**** Dataset content ****

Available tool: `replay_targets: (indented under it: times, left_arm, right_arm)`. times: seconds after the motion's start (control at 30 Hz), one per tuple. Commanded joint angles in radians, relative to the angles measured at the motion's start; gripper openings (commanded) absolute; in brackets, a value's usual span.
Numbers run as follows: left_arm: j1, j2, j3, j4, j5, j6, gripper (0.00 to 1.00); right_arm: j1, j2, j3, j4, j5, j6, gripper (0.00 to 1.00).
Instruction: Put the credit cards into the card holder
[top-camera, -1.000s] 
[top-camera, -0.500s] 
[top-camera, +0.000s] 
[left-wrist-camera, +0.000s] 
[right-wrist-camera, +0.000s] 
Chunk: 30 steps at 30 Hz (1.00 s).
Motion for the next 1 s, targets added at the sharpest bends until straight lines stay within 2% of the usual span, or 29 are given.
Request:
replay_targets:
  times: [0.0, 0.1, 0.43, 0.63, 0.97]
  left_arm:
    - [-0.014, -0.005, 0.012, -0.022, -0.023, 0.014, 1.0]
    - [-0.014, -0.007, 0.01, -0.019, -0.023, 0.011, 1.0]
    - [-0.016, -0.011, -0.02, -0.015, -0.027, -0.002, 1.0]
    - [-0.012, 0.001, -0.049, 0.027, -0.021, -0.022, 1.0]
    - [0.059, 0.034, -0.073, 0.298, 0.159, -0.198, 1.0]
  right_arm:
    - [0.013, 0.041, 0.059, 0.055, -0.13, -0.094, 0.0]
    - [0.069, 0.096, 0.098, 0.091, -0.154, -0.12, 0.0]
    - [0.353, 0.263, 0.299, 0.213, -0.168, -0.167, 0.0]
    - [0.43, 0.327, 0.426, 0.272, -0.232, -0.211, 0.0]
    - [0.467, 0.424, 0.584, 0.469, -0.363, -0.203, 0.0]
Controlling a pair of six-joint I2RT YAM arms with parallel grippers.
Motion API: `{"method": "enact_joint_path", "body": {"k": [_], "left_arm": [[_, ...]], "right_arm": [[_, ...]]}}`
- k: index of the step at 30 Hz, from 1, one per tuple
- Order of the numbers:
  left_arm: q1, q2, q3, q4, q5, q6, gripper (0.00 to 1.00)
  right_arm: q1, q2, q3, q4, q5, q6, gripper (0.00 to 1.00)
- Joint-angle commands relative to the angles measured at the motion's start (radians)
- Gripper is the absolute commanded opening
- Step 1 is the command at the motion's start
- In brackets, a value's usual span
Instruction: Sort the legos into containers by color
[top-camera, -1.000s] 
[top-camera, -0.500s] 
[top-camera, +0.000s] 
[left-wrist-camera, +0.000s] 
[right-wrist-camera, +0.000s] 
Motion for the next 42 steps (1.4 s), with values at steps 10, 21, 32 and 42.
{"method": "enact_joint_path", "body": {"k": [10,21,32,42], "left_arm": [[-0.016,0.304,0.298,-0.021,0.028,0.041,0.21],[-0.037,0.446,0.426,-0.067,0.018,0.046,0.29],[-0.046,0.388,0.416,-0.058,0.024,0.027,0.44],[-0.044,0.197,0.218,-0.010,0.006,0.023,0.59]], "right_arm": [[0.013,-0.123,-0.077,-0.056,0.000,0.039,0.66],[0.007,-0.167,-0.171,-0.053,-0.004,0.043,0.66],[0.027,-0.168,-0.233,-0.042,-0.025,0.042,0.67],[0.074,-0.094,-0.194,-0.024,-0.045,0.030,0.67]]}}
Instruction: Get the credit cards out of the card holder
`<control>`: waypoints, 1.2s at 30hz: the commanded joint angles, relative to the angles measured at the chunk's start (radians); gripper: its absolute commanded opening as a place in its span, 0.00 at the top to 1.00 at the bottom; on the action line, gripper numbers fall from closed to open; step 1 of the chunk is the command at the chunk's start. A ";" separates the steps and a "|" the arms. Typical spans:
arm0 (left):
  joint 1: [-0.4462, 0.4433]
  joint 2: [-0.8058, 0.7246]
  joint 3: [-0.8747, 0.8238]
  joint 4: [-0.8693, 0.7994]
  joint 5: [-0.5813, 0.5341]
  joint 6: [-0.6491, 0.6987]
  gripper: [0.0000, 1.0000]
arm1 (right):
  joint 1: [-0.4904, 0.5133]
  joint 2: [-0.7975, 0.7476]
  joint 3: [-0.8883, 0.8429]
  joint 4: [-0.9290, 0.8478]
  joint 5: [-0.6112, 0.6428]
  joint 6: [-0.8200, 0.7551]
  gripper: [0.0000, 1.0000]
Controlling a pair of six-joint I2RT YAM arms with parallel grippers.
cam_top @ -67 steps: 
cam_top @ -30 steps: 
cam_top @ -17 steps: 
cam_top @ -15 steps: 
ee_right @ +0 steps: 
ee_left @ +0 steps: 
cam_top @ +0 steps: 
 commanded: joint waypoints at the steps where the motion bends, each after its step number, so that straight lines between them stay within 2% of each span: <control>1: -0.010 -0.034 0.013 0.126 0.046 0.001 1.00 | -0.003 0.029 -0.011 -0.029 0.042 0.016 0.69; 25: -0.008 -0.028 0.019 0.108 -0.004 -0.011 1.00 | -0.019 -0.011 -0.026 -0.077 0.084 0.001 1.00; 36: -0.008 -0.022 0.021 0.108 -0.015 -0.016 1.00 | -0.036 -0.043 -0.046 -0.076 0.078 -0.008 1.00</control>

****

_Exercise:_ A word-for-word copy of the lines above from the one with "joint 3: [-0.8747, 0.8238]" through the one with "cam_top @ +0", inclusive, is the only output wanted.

_Exercise response:_
  joint 3: [-0.8747, 0.8238]
  joint 4: [-0.8693, 0.7994]
  joint 5: [-0.5813, 0.5341]
  joint 6: [-0.6491, 0.6987]
  gripper: [0.0000, 1.0000]
arm1 (right):
  joint 1: [-0.4904, 0.5133]
  joint 2: [-0.7975, 0.7476]
  joint 3: [-0.8883, 0.8429]
  joint 4: [-0.9290, 0.8478]
  joint 5: [-0.6112, 0.6428]
  joint 6: [-0.8200, 0.7551]
  gripper: [0.0000, 1.0000]
Controlling a pair of six-joint I2RT YAM arms with parallel grippers.
cam_top @ -67 steps: 
cam_top @ -30 steps: 
cam_top @ -17 steps: 
cam_top @ -15 steps: 
ee_right @ +0 steps: 
ee_left @ +0 steps: 
cam_top @ +0 steps: 

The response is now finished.